This future arrives on July 1, 2005.

Legally known as the Advanced Television Systems Committee Flag, but better known as the broadcast flag, this little bit of Machiavellian technology was folded into the Federal Communications Commission’s rulebooks last November. Reaction since then has been mixed. Most journalists writing about the flag have said that it won’t affect most consumers-unless they try to record high-quality digital video in their living room and play it back in their bedroom. The Center for Democracy and Technology called the FCC’s ruling a historic compromise that will preserve many consumer rights while preventing rampant video piracy as television goes digital, but CDT also notes that the FCC’s whole process for approving the broadcast flag sets a dangerous precedent that could easily turn against consumers. Indeed, many technologists that I’ve spoken with believe that the broadcast flag introduces dangerous Trojan Horse technology-a technology that could be rejiggered with even stronger anti-consumer provisions as time goes on. “Any broadcaster who uses it should lose their license because it is a misuse of the public’s trust,” says Andrew Lippman, a senior research scientist at the MIT Media Lab.

In fact, all of these things are true.

To understand why the MPAA lobbied so hard for the broadcast flag, you need look no further than the world of recorded music. Twenty years ago the music industry started putting pop tunes on optical compact discs. The music was completely unprotected-meaning that there was nothing to prevent it from being copied-but at the time nobody really cared. Each CD stored far more information than did many mainframe computers of the era. So even though the data was there for the taking, if you took it, there was no place that you could put it.

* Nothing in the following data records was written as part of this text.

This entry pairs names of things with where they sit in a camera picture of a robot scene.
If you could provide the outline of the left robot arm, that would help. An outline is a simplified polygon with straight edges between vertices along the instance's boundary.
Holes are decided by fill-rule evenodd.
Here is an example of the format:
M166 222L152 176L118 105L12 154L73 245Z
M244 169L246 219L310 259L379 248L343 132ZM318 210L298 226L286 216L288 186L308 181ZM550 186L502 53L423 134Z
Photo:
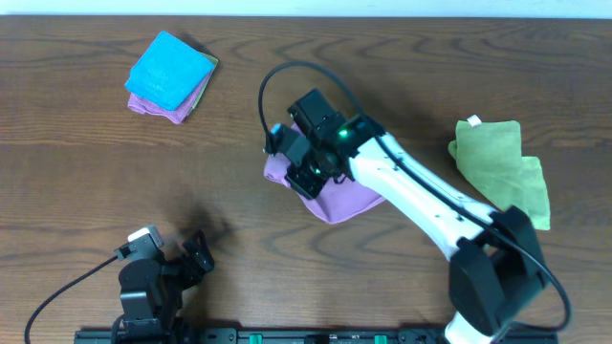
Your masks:
M129 263L120 271L123 314L111 327L112 343L185 343L186 327L177 318L182 293L214 269L206 236L197 231L183 242L183 253L168 260L163 239L154 226L130 234L116 249Z

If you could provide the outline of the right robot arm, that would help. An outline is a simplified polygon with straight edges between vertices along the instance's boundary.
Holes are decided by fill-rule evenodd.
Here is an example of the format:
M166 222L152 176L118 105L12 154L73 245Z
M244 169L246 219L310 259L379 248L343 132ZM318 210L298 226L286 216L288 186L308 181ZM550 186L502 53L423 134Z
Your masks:
M511 206L478 202L408 155L366 115L345 118L314 89L288 110L295 127L276 124L271 138L290 161L291 188L312 200L345 180L376 192L417 225L449 262L456 314L448 343L495 343L549 283L536 231Z

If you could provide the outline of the purple microfiber cloth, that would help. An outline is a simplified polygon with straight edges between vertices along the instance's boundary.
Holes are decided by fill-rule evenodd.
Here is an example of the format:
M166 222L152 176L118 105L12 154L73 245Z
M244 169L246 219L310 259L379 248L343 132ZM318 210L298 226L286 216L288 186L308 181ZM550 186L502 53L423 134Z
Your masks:
M294 123L291 128L296 130L298 126ZM290 162L284 155L280 153L269 155L264 166L263 175L271 182L292 189L289 182L285 179L289 165ZM350 220L385 202L385 197L376 191L358 182L348 180L341 184L328 182L321 194L313 200L307 200L296 191L295 193L315 216L330 225Z

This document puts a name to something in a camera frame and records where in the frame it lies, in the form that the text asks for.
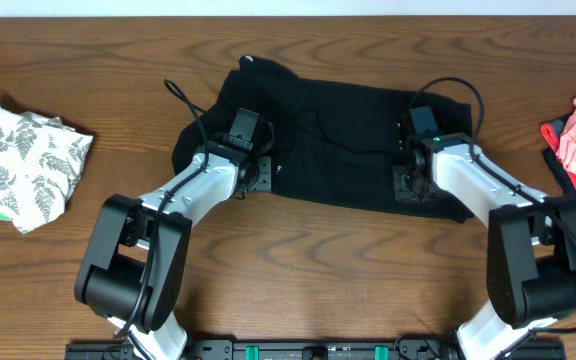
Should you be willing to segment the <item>black t-shirt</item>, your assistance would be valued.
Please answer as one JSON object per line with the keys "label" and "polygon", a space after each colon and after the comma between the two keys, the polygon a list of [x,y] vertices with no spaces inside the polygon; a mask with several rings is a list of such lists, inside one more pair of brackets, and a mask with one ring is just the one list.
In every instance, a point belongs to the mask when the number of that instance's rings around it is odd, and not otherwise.
{"label": "black t-shirt", "polygon": [[305,79],[256,56],[240,57],[201,120],[211,140],[230,129],[239,109],[273,124],[275,195],[462,223],[472,214],[451,196],[396,196],[394,170],[405,162],[398,123],[410,106],[431,107],[445,133],[472,132],[470,105],[449,97]]}

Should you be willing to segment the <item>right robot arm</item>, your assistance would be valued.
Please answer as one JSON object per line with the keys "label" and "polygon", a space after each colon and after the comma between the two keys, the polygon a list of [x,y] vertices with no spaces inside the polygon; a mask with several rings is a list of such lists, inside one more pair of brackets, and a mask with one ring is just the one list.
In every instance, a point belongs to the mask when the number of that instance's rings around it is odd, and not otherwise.
{"label": "right robot arm", "polygon": [[450,195],[487,229],[488,300],[420,359],[563,359],[544,335],[576,333],[576,203],[524,186],[463,133],[411,135],[406,185]]}

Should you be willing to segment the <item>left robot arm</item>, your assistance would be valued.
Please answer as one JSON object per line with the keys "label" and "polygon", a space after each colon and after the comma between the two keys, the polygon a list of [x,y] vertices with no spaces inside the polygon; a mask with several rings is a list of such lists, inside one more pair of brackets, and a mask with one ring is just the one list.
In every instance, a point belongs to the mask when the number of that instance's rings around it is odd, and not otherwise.
{"label": "left robot arm", "polygon": [[101,207],[75,298],[117,327],[140,359],[180,359],[188,335],[173,313],[192,228],[236,192],[268,192],[268,156],[211,143],[158,189]]}

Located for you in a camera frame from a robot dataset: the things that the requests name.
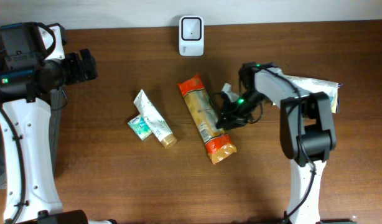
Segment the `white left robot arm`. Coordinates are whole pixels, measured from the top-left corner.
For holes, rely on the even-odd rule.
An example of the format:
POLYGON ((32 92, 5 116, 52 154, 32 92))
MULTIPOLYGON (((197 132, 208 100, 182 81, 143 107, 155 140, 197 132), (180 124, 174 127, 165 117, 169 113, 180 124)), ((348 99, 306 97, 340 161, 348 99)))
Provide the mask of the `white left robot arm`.
POLYGON ((0 128, 7 177, 5 223, 89 223, 83 210, 64 212, 49 143, 50 92, 97 77, 88 49, 0 72, 0 128))

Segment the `yellow white snack bag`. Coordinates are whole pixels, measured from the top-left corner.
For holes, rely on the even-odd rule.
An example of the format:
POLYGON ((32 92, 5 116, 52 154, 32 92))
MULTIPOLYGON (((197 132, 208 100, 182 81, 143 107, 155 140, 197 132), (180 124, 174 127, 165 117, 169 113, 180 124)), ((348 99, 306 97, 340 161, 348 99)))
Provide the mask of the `yellow white snack bag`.
POLYGON ((312 93, 324 92, 328 95, 332 113, 338 113, 338 89, 341 84, 327 80, 319 80, 315 78, 297 77, 286 75, 288 79, 293 81, 299 87, 309 90, 312 93))

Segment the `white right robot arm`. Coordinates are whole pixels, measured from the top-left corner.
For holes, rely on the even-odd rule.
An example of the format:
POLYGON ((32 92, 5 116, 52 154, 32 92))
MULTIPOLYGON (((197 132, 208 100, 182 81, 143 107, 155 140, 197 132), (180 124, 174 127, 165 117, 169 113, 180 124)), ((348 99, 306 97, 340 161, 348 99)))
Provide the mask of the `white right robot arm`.
POLYGON ((337 137, 328 95, 303 89, 273 63, 244 63, 234 93, 224 84, 217 122, 225 130, 257 123, 252 112, 270 101, 280 109, 280 143, 291 165, 291 196, 281 223, 320 223, 319 194, 337 137))

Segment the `orange spaghetti packet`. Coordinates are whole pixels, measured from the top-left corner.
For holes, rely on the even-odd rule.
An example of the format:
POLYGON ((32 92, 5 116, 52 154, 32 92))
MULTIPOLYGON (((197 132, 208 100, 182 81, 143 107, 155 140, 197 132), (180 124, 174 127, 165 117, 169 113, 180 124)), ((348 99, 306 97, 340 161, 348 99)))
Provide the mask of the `orange spaghetti packet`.
POLYGON ((235 153, 236 147, 230 136, 223 128, 216 127, 218 116, 210 103, 210 97, 200 75, 196 74, 182 83, 177 83, 177 86, 200 133, 211 162, 217 164, 235 153))

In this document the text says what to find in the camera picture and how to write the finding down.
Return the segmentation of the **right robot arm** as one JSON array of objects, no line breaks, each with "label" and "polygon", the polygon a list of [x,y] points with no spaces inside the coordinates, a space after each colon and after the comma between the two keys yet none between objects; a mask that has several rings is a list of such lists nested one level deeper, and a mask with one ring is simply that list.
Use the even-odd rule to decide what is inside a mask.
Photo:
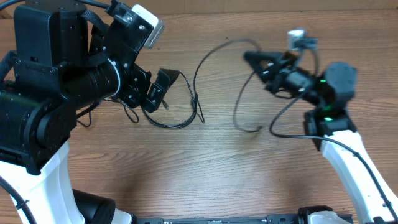
[{"label": "right robot arm", "polygon": [[314,108],[304,114],[304,134],[332,165],[346,189],[360,223],[397,223],[397,196],[369,157],[362,137],[349,116],[357,70],[345,62],[333,62],[320,75],[298,67],[290,52],[247,51],[244,59],[266,90],[286,91],[294,101],[305,100]]}]

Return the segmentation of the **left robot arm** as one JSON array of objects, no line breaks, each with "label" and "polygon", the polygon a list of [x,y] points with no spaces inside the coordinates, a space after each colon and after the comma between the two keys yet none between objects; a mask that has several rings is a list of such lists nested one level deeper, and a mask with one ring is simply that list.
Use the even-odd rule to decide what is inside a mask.
[{"label": "left robot arm", "polygon": [[175,70],[156,81],[136,65],[164,23],[140,5],[112,1],[105,24],[90,1],[16,1],[16,49],[1,61],[1,186],[23,223],[135,223],[109,198],[72,188],[69,138],[105,99],[157,110]]}]

I bought both an Apple Macintosh computer and a Sony portable CD player in the spring of 1984. The digital music on my Dark Side of the Moon album took up nearly 600 megabytes of space; the Mac had on its floppy disk a mere 400 kilobytes of storage. There was no way that I could rip that music!

Three things changed this balance. The first was the relentless march of technology. By 1988, my desktop computer had a hard disk that stored 20 megabytes; in 1992 I bought a drive that could store a full gigabyte-big enough to hold the contents of a CD. The second factor was a real scientific breakthrough: the MP3 sound compression technique, which let me squeeze that Pink Floyd classic down to 50 megabytes. The third factor, of course, was the widespread deployment of broadband Internet connections, which made it possible for me to share those 50 megabytes with 10,000 of my closest friends.

Not that I would ever do such a thing, of course.